2.基本的考え方・実習の設定に当たっての留意点

  1. 教職大学院における実習は、学部段階での教育実習とは質及び量の両面において明確に違ったものとなるよう、テーマ・目的、あるいは内容・方法が明確に計画された実習である必要がある。
  2. 学校現場の現代的課題と具体的に関わることのできる実践的資質能力を育成する観点から、教育理論との融合を視野に入れたものになる必要がある。このため、実習の内容は、「基本科目(共通科目)」部分又は「コース(分野)別選択科目」部分における履修・修得内容との連続性・体系性のあるものとする必要がある。
  3. 特に学部新卒学生等の実習については、現在行われている初任者研修の内容との整合性・関連性に留意したものとなる必要がある。
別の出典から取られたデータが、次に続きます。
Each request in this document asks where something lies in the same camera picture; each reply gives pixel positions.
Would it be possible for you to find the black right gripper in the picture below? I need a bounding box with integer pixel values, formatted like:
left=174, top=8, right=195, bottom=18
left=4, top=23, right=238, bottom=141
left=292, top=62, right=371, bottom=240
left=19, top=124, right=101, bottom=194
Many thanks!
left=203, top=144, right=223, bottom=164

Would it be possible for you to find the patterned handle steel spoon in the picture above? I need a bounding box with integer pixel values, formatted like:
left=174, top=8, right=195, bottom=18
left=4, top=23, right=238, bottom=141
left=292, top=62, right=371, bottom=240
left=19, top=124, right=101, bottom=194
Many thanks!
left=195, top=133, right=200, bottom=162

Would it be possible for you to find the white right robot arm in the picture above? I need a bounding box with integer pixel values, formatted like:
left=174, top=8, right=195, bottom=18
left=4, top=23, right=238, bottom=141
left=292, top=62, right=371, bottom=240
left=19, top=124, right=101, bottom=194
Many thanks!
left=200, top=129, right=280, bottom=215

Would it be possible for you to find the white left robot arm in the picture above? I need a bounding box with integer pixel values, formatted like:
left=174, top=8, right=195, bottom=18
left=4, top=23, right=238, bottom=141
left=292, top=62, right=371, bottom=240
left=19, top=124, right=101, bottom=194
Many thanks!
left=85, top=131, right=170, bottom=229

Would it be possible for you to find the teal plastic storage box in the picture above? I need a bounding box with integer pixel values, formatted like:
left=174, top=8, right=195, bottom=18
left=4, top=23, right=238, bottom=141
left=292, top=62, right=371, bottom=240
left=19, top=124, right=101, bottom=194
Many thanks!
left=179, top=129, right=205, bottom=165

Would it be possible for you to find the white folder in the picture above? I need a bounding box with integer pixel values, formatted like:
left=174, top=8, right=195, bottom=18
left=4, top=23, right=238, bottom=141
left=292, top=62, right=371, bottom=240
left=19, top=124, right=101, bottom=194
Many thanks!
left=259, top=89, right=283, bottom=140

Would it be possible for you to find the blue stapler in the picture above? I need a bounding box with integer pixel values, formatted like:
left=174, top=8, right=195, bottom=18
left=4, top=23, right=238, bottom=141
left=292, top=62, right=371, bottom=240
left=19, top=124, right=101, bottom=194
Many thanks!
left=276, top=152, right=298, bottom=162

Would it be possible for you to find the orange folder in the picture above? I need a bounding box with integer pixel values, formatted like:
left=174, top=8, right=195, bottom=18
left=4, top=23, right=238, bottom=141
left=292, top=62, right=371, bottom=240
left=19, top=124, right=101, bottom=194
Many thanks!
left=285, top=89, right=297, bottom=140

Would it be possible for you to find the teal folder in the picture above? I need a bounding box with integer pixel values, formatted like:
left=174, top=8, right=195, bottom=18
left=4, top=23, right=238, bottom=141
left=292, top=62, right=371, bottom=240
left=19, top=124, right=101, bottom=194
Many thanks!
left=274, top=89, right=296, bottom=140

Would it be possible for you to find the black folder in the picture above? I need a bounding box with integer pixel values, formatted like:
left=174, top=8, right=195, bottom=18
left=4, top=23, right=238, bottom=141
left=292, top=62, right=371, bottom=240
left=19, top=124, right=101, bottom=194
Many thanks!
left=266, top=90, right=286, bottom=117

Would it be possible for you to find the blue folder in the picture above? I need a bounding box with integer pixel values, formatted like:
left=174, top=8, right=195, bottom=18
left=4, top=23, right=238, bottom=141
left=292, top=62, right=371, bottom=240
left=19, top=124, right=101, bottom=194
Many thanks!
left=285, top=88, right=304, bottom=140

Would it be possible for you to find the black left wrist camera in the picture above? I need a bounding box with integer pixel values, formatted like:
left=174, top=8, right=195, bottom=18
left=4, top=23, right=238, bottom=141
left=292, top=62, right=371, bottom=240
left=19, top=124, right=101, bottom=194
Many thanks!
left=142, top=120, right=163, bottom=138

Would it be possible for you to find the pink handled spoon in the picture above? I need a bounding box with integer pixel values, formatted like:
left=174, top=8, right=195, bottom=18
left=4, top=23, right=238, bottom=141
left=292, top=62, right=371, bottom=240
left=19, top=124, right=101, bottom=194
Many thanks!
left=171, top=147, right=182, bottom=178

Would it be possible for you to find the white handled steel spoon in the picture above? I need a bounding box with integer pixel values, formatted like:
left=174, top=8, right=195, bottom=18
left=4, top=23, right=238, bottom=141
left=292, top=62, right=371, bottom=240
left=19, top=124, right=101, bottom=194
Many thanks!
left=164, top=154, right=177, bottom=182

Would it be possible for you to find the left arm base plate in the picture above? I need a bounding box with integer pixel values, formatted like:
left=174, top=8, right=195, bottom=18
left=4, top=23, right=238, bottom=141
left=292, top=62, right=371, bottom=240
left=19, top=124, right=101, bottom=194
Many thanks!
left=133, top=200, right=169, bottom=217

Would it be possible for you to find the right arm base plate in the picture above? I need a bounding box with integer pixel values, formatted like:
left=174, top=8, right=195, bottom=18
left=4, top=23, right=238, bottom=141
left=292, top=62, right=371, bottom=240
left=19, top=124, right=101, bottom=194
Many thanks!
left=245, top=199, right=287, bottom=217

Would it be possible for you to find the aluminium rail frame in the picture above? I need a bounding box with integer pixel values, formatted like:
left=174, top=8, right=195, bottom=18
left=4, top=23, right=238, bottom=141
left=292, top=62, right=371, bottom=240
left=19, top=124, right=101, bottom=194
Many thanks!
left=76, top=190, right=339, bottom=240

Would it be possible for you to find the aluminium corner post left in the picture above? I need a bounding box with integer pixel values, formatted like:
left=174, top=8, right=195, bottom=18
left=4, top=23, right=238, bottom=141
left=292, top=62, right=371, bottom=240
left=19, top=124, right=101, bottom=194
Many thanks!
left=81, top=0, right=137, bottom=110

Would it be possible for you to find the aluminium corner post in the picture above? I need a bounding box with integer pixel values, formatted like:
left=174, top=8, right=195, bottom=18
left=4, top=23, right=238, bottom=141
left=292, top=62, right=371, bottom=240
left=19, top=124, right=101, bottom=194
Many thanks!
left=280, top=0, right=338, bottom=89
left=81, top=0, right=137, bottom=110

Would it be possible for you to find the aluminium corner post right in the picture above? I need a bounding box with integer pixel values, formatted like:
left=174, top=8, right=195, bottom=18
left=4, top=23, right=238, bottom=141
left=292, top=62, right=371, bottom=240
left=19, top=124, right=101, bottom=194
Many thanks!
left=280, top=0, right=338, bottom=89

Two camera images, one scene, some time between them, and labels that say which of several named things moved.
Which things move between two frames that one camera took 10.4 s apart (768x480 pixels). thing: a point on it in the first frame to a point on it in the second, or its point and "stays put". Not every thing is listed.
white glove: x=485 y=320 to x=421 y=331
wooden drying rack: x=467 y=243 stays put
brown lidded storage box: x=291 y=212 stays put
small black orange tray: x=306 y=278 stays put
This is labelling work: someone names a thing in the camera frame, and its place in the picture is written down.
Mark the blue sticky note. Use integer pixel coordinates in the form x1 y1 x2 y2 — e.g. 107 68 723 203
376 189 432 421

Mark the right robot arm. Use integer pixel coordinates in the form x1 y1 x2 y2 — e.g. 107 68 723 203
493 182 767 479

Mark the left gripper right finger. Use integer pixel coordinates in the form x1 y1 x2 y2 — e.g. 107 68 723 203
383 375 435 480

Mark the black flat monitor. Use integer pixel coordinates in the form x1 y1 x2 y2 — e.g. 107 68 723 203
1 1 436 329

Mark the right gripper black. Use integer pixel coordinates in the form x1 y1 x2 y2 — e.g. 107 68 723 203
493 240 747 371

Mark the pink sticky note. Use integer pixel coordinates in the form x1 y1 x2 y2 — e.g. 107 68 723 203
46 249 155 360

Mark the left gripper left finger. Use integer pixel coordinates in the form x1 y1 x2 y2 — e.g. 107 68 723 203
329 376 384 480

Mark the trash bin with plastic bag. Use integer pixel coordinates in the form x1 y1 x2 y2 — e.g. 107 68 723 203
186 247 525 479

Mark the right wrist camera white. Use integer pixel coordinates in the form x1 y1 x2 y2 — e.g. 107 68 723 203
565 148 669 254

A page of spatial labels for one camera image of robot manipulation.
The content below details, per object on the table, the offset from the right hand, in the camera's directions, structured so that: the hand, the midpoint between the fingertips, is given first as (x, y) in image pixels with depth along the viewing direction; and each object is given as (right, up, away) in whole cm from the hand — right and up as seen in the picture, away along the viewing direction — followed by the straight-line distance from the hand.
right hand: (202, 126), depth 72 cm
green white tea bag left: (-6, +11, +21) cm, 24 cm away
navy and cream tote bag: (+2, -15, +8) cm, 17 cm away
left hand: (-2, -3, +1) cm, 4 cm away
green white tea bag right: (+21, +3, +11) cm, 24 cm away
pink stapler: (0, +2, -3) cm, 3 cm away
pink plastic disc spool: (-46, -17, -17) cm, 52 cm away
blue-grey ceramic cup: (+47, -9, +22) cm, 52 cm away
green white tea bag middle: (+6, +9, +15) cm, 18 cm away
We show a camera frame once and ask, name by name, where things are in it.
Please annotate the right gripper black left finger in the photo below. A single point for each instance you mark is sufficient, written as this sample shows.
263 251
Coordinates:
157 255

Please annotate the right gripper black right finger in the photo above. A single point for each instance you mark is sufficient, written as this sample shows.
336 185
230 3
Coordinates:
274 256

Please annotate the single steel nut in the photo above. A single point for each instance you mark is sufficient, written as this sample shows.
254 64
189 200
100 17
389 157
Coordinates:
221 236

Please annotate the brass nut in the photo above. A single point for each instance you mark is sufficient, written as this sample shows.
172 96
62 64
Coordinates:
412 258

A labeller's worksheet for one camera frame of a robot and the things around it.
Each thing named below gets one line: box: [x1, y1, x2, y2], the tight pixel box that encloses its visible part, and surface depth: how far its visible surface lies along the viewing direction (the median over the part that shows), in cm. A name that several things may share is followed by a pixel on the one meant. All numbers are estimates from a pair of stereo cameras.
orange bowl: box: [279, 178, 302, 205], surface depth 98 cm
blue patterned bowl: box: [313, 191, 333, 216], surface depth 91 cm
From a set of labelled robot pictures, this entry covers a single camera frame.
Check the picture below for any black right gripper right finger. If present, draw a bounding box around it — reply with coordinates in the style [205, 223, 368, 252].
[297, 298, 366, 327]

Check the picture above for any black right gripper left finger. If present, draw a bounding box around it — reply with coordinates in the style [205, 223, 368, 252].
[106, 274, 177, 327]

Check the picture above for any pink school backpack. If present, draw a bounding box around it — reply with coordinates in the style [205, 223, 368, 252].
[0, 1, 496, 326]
また、学部段階における教育実習生の指導を担当させるなどの工夫により、自らの知識・技能の定着を図るとともに、他の教員に対する指導・助言に関する力量の育成を図る契機とし、これを通じて即戦力としての力量の形成を図ることも重要である。
  4. 学部段階における実習においては、観察が比較的大きな割合を占めている。これがややもすると実習生の傍観者的態度を生んできた。教職大学院における実習においては、指導教員の指導・助言の下、特定の問題・課題の解決策を立案し、それを実地に検証することを通じて、主体的に教育計画の立案とその実施、学校運営に関わる活動など幅広く学校教育活動に参画し、実習校の責任ある当事者の一員として参加できるようにする必要がある。このため、当該大学院生の行う実習としての業務を校務分掌や年間計画に組み込むことなど具体的な在り方を含め、教職大学院と実習校との間で十分な実習計画を立てることが必要である。
  5. 実習は、学校種、規模、立地地域等タイプの異なる複数の学校で履修することも望ましい。
  6. 実習を行う学生個々の指導力の向上はもとより、広く学校教育を改革する方向性を目指すものである必要がある。このことから、実習の計画においては、学生個々の指導力の向上のみならず、実習校全体又は地域の学校全体の教育力の充実につながる視点が組み込まれていることが望ましい。
  7. 実習においては、実習校に過重な負担となることのないよう実習校に対する適切な配慮が必要である。また、教職大学院内部においても特定教員のみに過重な負担がかかるようなものであってはならない。しかし一方で、学部段階における実習とは異なり、免許状を持った者が一定期間計画的・継続的に学校教育活動に参加するものであり、当該学校における教育活動を支える一員として寄与することが期待される。
  8. 実習が実習校における教育研究活動にとっても成果をもたらすものとなるよう、実習計画の立案に当たっては実習校との間で十分な計画の調整が図られる必要がある。

 なお、実習が学生の資質能力の向上に資するものになることは当然であるが、他方教職大学院における実習は、教職大学院と実習校との密接な連携のもと、学校現場における現状を前提として明確化されたテーマ・目的等に向けて計画され実施されるものであることから、その実施を通して、大学における教育・研究の展開にとっても意味のあるものになることが期待される。